Exercise brief >> Give the records below again, exactly as they appear.

Data records >>

--------

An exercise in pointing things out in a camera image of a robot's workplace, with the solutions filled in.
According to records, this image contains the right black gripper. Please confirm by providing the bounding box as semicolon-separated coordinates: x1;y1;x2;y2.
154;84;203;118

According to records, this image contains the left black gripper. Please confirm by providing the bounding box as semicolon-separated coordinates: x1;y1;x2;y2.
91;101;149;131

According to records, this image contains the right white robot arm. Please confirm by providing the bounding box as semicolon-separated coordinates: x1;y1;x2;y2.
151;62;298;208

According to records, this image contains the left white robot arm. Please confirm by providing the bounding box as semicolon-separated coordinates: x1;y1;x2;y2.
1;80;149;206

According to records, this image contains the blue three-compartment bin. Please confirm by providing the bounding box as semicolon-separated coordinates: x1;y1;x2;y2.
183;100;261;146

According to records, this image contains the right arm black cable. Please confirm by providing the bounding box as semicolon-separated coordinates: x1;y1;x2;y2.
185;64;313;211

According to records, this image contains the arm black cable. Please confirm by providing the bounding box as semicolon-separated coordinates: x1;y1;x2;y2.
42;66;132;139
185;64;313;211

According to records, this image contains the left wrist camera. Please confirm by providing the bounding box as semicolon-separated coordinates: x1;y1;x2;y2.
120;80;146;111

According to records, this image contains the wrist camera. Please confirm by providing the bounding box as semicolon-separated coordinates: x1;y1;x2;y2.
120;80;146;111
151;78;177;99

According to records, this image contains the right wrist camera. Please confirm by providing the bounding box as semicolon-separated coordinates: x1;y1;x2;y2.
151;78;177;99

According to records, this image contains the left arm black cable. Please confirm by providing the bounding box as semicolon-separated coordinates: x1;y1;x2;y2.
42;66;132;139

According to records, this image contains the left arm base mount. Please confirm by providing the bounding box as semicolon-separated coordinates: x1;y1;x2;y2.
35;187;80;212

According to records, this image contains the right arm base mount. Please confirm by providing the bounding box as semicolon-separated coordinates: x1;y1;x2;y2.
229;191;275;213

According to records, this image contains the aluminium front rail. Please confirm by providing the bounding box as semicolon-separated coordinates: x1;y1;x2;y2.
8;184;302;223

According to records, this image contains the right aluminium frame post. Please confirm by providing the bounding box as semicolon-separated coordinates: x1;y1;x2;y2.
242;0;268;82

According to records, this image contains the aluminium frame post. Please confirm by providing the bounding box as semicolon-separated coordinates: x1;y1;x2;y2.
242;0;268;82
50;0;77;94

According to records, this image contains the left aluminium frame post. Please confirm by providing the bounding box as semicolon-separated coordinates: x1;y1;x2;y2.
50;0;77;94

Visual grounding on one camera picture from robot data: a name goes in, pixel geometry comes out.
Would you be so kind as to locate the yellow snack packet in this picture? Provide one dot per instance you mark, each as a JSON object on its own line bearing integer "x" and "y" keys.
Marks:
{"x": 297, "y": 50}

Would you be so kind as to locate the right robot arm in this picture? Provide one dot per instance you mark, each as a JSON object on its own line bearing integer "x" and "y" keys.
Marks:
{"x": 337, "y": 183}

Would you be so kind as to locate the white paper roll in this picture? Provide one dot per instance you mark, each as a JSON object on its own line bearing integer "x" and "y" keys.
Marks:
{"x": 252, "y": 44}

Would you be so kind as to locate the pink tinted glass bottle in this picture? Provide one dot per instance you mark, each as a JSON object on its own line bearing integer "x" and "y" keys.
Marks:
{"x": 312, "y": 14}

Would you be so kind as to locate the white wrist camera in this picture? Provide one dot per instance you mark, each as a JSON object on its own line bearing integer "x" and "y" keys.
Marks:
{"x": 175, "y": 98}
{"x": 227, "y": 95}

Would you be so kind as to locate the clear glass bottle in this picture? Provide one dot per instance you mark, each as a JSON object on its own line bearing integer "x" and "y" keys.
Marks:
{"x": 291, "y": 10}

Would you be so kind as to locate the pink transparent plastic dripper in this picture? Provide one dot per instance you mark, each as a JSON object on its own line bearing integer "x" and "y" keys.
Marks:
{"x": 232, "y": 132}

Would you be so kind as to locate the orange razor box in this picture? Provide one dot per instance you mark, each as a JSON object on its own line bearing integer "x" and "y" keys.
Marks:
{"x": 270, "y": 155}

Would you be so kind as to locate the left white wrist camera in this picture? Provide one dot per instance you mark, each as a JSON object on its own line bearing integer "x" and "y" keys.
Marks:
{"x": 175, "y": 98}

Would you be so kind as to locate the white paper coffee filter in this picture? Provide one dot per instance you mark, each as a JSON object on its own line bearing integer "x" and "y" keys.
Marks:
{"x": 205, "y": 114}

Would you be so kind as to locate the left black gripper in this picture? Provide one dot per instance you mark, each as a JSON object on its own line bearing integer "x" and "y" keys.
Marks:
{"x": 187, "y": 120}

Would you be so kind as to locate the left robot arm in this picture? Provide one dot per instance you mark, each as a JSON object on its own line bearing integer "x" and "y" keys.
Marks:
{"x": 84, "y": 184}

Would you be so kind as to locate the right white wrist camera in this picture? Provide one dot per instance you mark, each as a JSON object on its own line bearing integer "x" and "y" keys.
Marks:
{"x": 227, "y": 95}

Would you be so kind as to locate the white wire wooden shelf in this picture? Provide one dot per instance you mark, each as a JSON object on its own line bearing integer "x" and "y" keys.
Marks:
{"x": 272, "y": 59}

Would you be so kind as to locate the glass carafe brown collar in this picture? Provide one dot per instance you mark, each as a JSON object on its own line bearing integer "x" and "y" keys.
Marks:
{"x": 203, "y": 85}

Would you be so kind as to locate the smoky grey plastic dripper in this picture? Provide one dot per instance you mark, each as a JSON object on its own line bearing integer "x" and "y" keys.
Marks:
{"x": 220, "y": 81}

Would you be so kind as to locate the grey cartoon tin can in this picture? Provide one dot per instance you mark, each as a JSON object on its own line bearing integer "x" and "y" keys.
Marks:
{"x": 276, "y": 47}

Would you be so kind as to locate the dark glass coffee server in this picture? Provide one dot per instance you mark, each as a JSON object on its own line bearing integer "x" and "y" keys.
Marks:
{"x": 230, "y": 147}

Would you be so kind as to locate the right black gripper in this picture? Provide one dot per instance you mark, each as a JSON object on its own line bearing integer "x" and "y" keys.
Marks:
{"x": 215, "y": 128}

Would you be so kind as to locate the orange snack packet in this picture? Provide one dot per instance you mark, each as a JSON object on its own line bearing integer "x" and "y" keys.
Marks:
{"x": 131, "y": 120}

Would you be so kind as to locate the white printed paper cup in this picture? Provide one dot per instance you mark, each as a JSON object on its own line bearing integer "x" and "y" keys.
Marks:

--------

Response to this exercise >>
An exercise in pointing things out in a camera image of a robot's workplace, with the solutions filled in.
According to records, this image contains the right black gripper. Please confirm by providing the bounding box as semicolon-separated coordinates: x1;y1;x2;y2.
154;84;203;118

According to records, this image contains the left black gripper. Please confirm by providing the bounding box as semicolon-separated coordinates: x1;y1;x2;y2.
91;101;149;131

According to records, this image contains the right white robot arm. Please confirm by providing the bounding box as semicolon-separated coordinates: x1;y1;x2;y2.
151;62;298;208

According to records, this image contains the left white robot arm. Please confirm by providing the bounding box as semicolon-separated coordinates: x1;y1;x2;y2.
1;80;149;206

According to records, this image contains the blue three-compartment bin. Please confirm by providing the bounding box as semicolon-separated coordinates: x1;y1;x2;y2.
183;100;261;146

According to records, this image contains the right arm black cable. Please confirm by providing the bounding box as semicolon-separated coordinates: x1;y1;x2;y2.
185;64;313;211

According to records, this image contains the arm black cable. Please confirm by providing the bounding box as semicolon-separated coordinates: x1;y1;x2;y2.
42;66;132;139
185;64;313;211

According to records, this image contains the left wrist camera. Please confirm by providing the bounding box as semicolon-separated coordinates: x1;y1;x2;y2.
120;80;146;111

According to records, this image contains the wrist camera. Please confirm by providing the bounding box as semicolon-separated coordinates: x1;y1;x2;y2.
120;80;146;111
151;78;177;99

According to records, this image contains the right wrist camera. Please confirm by providing the bounding box as semicolon-separated coordinates: x1;y1;x2;y2.
151;78;177;99

According to records, this image contains the left arm black cable. Please confirm by providing the bounding box as semicolon-separated coordinates: x1;y1;x2;y2.
42;66;132;139

According to records, this image contains the left arm base mount. Please confirm by providing the bounding box as semicolon-separated coordinates: x1;y1;x2;y2.
35;187;80;212

According to records, this image contains the right arm base mount. Please confirm by providing the bounding box as semicolon-separated coordinates: x1;y1;x2;y2.
229;191;275;213

According to records, this image contains the aluminium front rail. Please confirm by providing the bounding box as semicolon-separated coordinates: x1;y1;x2;y2.
8;184;302;223

According to records, this image contains the right aluminium frame post. Please confirm by providing the bounding box as semicolon-separated coordinates: x1;y1;x2;y2.
242;0;268;82

According to records, this image contains the aluminium frame post. Please confirm by providing the bounding box as semicolon-separated coordinates: x1;y1;x2;y2.
242;0;268;82
50;0;77;94

According to records, this image contains the left aluminium frame post. Please confirm by providing the bounding box as semicolon-separated coordinates: x1;y1;x2;y2.
50;0;77;94

Visual grounding on one camera picture from robot data: a name goes in, pixel geometry comes out.
Would you be so kind as to locate the yellow snack packet in this picture? Provide one dot per instance you mark, each as a JSON object on its own line bearing integer "x" and "y" keys.
Marks:
{"x": 297, "y": 50}

Would you be so kind as to locate the right robot arm in this picture? Provide one dot per instance you mark, each as a JSON object on its own line bearing integer "x" and "y" keys.
Marks:
{"x": 337, "y": 183}

Would you be so kind as to locate the white paper roll in this picture? Provide one dot per instance you mark, each as a JSON object on its own line bearing integer "x" and "y" keys.
Marks:
{"x": 252, "y": 44}

Would you be so kind as to locate the pink tinted glass bottle in this picture? Provide one dot per instance you mark, each as a JSON object on its own line bearing integer "x" and "y" keys.
Marks:
{"x": 312, "y": 14}

Would you be so kind as to locate the white wrist camera in this picture? Provide one dot per instance you mark, each as a JSON object on its own line bearing integer "x" and "y" keys.
Marks:
{"x": 175, "y": 98}
{"x": 227, "y": 95}

Would you be so kind as to locate the clear glass bottle in this picture? Provide one dot per instance you mark, each as a JSON object on its own line bearing integer "x" and "y" keys.
Marks:
{"x": 291, "y": 10}

Would you be so kind as to locate the pink transparent plastic dripper in this picture? Provide one dot per instance you mark, each as a JSON object on its own line bearing integer "x" and "y" keys.
Marks:
{"x": 232, "y": 132}

Would you be so kind as to locate the orange razor box in this picture? Provide one dot per instance you mark, each as a JSON object on its own line bearing integer "x" and "y" keys.
Marks:
{"x": 270, "y": 155}

Would you be so kind as to locate the left white wrist camera in this picture? Provide one dot per instance you mark, each as a JSON object on its own line bearing integer "x" and "y" keys.
Marks:
{"x": 175, "y": 98}

Would you be so kind as to locate the white paper coffee filter in this picture? Provide one dot per instance you mark, each as a JSON object on its own line bearing integer "x" and "y" keys.
Marks:
{"x": 205, "y": 114}

Would you be so kind as to locate the left black gripper in this picture? Provide one dot per instance you mark, each as a JSON object on its own line bearing integer "x" and "y" keys.
Marks:
{"x": 187, "y": 120}

Would you be so kind as to locate the left robot arm in this picture? Provide one dot per instance you mark, each as a JSON object on its own line bearing integer "x" and "y" keys.
Marks:
{"x": 84, "y": 184}

Would you be so kind as to locate the right white wrist camera in this picture? Provide one dot per instance you mark, each as a JSON object on its own line bearing integer "x" and "y" keys.
Marks:
{"x": 227, "y": 95}

Would you be so kind as to locate the white wire wooden shelf in this picture? Provide one dot per instance you mark, each as a JSON object on its own line bearing integer "x" and "y" keys.
Marks:
{"x": 272, "y": 59}

Would you be so kind as to locate the glass carafe brown collar in this picture? Provide one dot per instance you mark, each as a JSON object on its own line bearing integer "x" and "y" keys.
Marks:
{"x": 203, "y": 85}

Would you be so kind as to locate the smoky grey plastic dripper in this picture? Provide one dot per instance you mark, each as a JSON object on its own line bearing integer "x" and "y" keys.
Marks:
{"x": 220, "y": 81}

Would you be so kind as to locate the grey cartoon tin can in this picture? Provide one dot per instance you mark, each as a JSON object on its own line bearing integer "x" and "y" keys.
Marks:
{"x": 276, "y": 47}

Would you be so kind as to locate the dark glass coffee server in this picture? Provide one dot per instance you mark, each as a JSON object on its own line bearing integer "x" and "y" keys.
Marks:
{"x": 230, "y": 147}

Would you be so kind as to locate the right black gripper in this picture? Provide one dot per instance you mark, each as a JSON object on its own line bearing integer "x" and "y" keys.
Marks:
{"x": 215, "y": 128}

Would you be so kind as to locate the orange snack packet in this picture? Provide one dot per instance you mark, each as a JSON object on its own line bearing integer "x" and "y" keys.
Marks:
{"x": 131, "y": 120}

Would you be so kind as to locate the white printed paper cup in this picture? Provide one dot per instance you mark, each as a JSON object on its own line bearing integer "x" and "y" keys.
Marks:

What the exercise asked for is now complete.